FACTUAL AND PROCEDURAL BACKGROUND

Overview

Seacon’s business involves arranging the transportation of cargo from the Port of Long Beach and the Port of Los Angeles to warehouses or other facilities. Respondents were truck drivers who transported the cargo for Seacon.

Around 2008, the ports began to implement a clean air program, prohibiting older trucks from accessing the ports. Prior to the clean air program, truck drivers generally owned their own trucks and worked as independent contractors. After the implementation of the clean air program, older, higher emission trucks no longer were allowed access to the ports; thus, companies such as Seacon purchased trucks that were compliant with the clean air rules. Although the drivers no longer owned the trucks they drove, Seacon continued to treat the drivers as independent contractors, requiring them to enter into lease agreements for the use of the trucks and deducting lease and insurance payments from their paychecks. Respondents filed claims with the State Labor Commissioner’s Office, seeking to recover those deductions on the basis that they were employees, not independent contractors. (§ 98.) After the State Labor Commissioner ruled in favor of respondents, Seacon appealed the awards to the superior court. Following a bench trial, the superior court found that respondents were employees, not independent contractors. The court thus entered judgment in favor of respondents in the amounts requested: $29,013.40 to Garcia, $19,884.40 to Aguilar, $20,686.35 to Gonzalez, and $38,218.91 to Urbina.

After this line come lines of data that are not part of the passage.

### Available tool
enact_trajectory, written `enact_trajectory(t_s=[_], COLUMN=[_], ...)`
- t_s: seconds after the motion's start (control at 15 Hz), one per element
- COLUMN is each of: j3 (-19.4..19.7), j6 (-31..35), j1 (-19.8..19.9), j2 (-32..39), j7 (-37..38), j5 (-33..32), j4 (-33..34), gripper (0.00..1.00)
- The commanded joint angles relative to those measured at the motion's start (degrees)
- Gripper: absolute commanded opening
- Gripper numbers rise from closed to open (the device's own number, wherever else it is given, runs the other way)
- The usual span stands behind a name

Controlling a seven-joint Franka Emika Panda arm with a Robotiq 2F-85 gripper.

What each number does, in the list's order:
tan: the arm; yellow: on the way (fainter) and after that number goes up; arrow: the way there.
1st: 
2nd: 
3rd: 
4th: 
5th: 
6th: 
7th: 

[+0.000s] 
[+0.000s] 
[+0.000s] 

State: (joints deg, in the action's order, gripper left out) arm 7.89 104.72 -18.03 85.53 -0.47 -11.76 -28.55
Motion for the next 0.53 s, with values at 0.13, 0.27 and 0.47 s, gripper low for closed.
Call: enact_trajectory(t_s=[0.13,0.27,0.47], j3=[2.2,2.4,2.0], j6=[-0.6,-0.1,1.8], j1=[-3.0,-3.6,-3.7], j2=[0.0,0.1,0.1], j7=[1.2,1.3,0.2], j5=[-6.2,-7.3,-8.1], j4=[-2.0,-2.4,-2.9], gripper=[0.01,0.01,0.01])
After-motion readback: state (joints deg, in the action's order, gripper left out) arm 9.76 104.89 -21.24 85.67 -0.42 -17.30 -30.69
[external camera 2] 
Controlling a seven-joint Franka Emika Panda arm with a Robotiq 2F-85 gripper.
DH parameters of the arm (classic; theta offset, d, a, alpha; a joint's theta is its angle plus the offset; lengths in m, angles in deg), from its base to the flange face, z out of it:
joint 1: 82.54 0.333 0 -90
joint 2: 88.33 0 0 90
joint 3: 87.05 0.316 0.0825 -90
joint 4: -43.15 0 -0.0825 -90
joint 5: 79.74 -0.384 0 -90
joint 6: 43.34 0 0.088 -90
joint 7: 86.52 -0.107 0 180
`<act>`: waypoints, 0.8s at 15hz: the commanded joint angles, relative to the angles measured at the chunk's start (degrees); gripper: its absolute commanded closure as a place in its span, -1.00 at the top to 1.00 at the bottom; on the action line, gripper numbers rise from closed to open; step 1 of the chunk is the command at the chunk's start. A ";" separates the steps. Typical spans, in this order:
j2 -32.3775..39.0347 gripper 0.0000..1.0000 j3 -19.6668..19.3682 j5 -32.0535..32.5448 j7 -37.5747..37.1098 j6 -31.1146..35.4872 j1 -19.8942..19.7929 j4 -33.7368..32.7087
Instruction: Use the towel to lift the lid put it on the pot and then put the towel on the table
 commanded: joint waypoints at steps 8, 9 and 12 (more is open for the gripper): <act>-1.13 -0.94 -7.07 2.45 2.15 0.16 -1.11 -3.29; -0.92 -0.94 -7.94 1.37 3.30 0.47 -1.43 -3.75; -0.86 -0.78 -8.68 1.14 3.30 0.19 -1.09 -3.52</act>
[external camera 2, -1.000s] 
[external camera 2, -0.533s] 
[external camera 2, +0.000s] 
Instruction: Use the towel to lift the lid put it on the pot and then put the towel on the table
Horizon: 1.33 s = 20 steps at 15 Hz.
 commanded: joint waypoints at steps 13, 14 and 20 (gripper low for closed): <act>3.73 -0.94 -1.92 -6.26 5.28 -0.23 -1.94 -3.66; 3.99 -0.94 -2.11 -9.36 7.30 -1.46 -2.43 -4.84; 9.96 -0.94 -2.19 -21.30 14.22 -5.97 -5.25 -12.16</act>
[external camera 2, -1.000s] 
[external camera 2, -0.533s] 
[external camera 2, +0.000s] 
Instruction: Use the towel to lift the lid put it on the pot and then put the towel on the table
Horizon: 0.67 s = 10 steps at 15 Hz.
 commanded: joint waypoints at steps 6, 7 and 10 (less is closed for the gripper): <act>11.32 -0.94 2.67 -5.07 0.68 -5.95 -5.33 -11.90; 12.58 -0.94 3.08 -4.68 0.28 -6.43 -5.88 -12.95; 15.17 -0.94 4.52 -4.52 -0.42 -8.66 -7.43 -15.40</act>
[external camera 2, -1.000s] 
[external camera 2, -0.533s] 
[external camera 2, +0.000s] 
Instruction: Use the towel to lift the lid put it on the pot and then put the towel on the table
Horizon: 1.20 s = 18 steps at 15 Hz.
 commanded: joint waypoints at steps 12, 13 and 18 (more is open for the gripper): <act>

Employment Applications and Other Documents

All four respondents testified at trial. In order to begin transporting goods for Seacon, drivers were required to complete various documents, including the following: an employment application; a sub-haul agreement with independent contractor; a transportation agreement; and an equipment lease and indemnification agreement. Respondents also were required to have a class A license to drive the trucks.

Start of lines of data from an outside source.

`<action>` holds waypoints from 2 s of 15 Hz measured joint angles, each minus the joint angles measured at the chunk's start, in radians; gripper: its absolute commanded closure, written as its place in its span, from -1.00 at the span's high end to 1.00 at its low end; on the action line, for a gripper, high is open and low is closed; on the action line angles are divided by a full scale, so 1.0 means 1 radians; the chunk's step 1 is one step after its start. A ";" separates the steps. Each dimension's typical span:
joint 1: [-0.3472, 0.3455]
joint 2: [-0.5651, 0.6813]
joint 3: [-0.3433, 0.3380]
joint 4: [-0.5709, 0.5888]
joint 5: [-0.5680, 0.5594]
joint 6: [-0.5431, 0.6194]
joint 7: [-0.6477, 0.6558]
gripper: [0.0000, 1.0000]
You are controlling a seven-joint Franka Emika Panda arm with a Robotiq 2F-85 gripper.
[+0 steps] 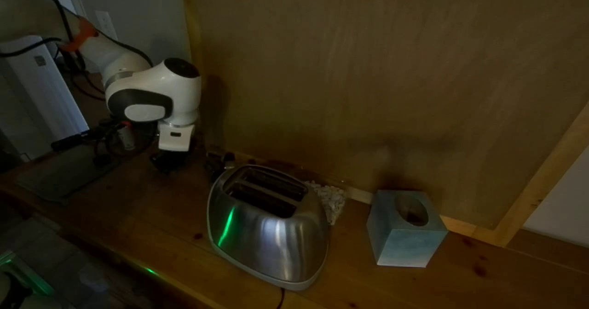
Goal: Flip the bottle over
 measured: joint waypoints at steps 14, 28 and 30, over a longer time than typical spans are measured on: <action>0.006 -0.135 0.094 -0.030 -0.205 -0.039 0.246 -0.52; 0.006 -0.163 0.122 -0.030 -0.248 -0.066 0.319 0.98; 0.006 -0.166 0.122 -0.030 -0.248 -0.066 0.322 1.00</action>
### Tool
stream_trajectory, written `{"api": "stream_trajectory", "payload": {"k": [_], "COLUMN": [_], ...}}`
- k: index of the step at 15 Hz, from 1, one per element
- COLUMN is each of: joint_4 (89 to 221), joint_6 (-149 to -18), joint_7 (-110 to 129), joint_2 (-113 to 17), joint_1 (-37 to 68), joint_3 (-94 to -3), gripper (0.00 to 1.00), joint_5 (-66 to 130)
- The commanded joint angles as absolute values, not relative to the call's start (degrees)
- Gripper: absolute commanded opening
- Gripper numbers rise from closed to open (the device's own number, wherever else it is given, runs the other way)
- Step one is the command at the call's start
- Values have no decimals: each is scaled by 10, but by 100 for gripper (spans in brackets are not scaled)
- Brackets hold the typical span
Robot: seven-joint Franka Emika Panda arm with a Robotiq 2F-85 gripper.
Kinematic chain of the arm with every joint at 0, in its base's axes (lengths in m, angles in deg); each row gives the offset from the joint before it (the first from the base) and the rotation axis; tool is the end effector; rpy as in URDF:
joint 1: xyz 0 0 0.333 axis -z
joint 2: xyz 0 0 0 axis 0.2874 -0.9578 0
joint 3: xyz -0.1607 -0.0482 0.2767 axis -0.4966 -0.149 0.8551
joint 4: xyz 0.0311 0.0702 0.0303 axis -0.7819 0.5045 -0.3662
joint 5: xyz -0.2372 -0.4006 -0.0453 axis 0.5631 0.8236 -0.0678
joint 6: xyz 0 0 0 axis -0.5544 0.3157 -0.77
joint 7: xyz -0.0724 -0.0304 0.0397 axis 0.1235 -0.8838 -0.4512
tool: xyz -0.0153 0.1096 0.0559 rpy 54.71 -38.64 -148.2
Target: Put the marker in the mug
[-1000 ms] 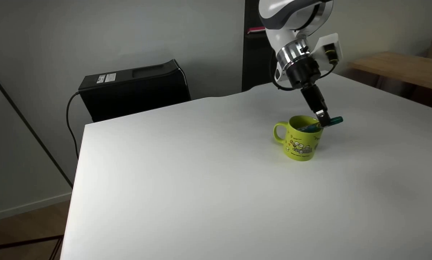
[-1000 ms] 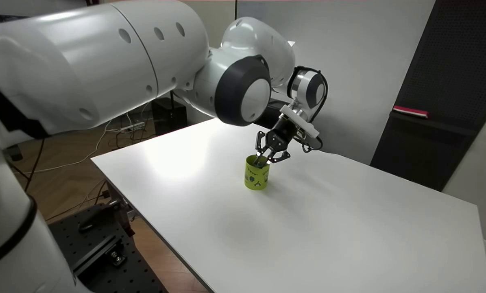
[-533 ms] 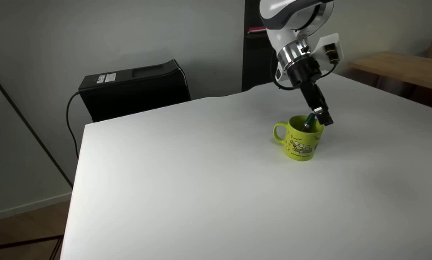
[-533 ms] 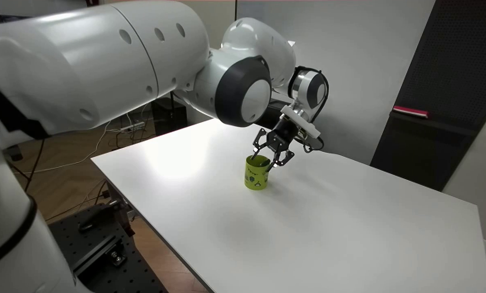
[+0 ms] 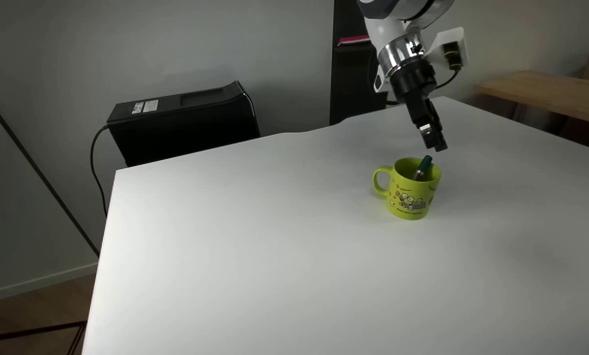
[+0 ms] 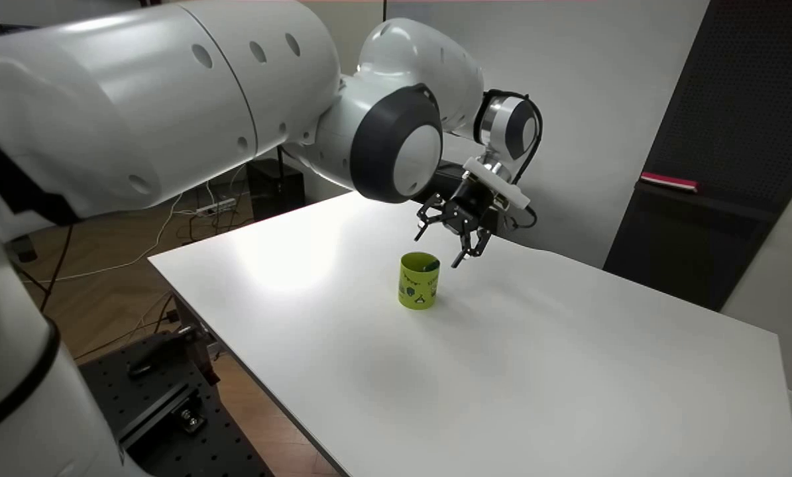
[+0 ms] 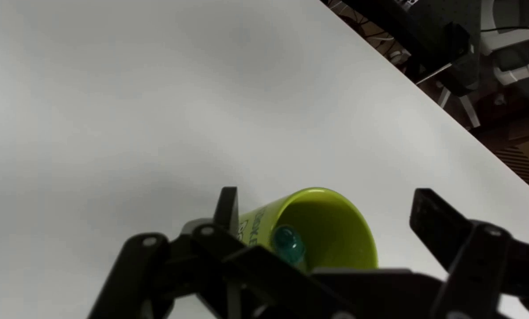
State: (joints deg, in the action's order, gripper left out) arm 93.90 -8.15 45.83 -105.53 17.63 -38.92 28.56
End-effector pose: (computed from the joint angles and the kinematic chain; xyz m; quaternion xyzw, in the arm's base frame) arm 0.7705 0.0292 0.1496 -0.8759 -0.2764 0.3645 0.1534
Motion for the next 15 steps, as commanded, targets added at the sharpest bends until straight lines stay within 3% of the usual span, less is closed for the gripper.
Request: {"api": "stream_trajectory", "payload": {"k": [1, 15], "joint_4": [909, 907], "joint_6": [-120, -375], "joint_7": [445, 199], "joint_2": [-1046, -1039], "joint_1": [167, 155], "joint_3": [-405, -416], "gripper": [100, 100], "joint_5": [308, 299]}}
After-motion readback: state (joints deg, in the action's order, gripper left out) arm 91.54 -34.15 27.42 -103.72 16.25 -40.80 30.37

Pursuant to the equipment lease and indemnification agreement, respondents paid $450 per week for the use of the truck and $200 per week for *1480 insurance for 260 weeks. At the end of the 260 weeks, title would be transferred to the lessee for $1. The lease agreement purported to define the parties’ relationship, stating that the lessee “shall perform the services and other obligations under this Agreement as an independent contractor and not as an employee of LESSOR.” Each lease agreement, except Urbina’s, specified which truck was being leased to the driver.

The sub-haul agreement, signed by Gonzalez and Garcia, defined the driver as an independent contractor. The agreement stated that the sub-hauler “shall determine” issues such as when a load is to be picked up, the selection of routes, the delivery time, working hours, insurance coverage, and the method of financing the vehicle.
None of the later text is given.